Electoral College On Track to Reward National Loser With Landslide Victory

According to this model the incumbent is on track to win by a margin of 294 electoral votes. That means 416 electors to 122 electors. This astounding landslide would be won by the most unpopular president ever re-elected, based on the fact that the president's disapproval rating typically runs more than 10 percentage points ahead of his approval rating. His broad and deep unpopularity is manifested in the extremely unusual fact that nearly half of voters say they will never vote for him. That is a much higher number than were dead set against Obama in 2011, when he was still battling the Great Crash and had only just passed the not particularly well-received Affordable Care Act. 

It is not necessary for the United States to have a method of choosing the president that re-elects such an unpopular president. The populist movement that seems to animate people on both the left and right should include as a core tenet agreement on the choice of an election method that guarantees the defeat of a president much less popular than his or her rival from an opposing party.

Of course the Democrats do have to nominate someone more popular than the incumbent. The odds of that happening are much better than the odds of that person defeating the president.  

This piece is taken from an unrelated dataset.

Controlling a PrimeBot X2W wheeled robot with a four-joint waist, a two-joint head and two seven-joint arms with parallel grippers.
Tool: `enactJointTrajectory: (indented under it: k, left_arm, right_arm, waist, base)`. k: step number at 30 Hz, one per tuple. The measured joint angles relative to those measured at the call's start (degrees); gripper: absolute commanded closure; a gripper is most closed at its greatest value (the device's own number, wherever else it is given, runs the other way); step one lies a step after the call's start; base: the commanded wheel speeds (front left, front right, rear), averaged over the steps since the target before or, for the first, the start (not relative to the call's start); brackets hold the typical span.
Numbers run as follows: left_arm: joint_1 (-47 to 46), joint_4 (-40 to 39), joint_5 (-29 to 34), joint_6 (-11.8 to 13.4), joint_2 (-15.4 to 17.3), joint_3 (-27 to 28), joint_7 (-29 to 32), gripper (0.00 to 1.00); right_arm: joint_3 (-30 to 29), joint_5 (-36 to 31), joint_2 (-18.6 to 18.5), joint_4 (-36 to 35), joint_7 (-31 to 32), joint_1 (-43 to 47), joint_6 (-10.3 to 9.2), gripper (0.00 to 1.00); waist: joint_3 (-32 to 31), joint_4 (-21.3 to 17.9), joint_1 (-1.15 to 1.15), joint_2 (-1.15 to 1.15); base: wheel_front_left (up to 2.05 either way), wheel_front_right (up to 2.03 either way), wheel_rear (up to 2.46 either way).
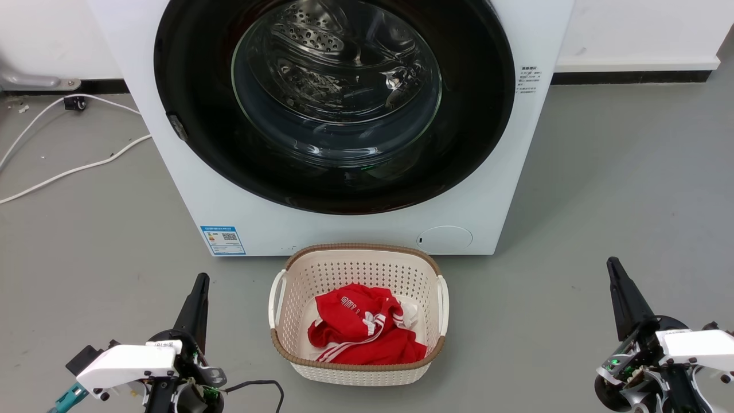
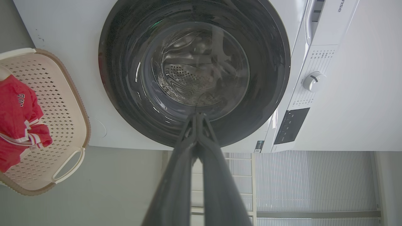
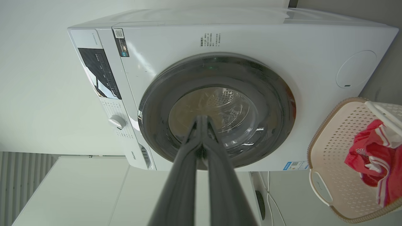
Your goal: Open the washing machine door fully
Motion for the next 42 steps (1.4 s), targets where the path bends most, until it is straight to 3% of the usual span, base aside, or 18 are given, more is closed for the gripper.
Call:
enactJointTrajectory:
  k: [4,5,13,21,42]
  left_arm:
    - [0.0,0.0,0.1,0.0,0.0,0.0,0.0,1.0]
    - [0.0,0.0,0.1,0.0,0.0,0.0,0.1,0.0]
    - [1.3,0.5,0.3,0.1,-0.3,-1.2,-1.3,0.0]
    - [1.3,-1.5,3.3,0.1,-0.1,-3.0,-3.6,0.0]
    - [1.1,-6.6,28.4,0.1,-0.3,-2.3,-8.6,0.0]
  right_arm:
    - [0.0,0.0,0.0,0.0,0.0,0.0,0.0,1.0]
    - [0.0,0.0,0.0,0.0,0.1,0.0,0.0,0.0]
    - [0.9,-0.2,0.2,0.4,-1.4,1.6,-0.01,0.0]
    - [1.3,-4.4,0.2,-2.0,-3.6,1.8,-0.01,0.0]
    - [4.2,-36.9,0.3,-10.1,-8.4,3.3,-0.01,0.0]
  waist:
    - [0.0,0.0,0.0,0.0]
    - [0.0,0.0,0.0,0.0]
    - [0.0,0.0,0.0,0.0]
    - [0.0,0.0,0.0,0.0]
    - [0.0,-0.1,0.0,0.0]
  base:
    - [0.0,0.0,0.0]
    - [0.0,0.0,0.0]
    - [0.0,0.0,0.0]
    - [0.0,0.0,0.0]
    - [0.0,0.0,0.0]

Head-scratching does not produce any good reason why an extremely unpopular president should be able to get re-elected against a popular opponent.

  • Does the incumbent's unpopularity stem from the failure of voters to understand what he is really like and what he is really doing, which if they understood they would endorse? That doesn't seem likely given the enormous attention the president attracts to his own utterances and deeds.

  • Is the unpopularity merely transitory? The polls show remarkable steadiness in perception and over time views have hardened in place rather than changed.

  • Should we prefer a system where an elite can keep political power in the face of opposition from the poorer, less influential, less educated, or simply less empowered but more numerous majority? In other words, is an authoritarian system better than democracy? That is the fundamental question faced by governments all over the world, now that democracy is under challenge more than at any time since the Second World War.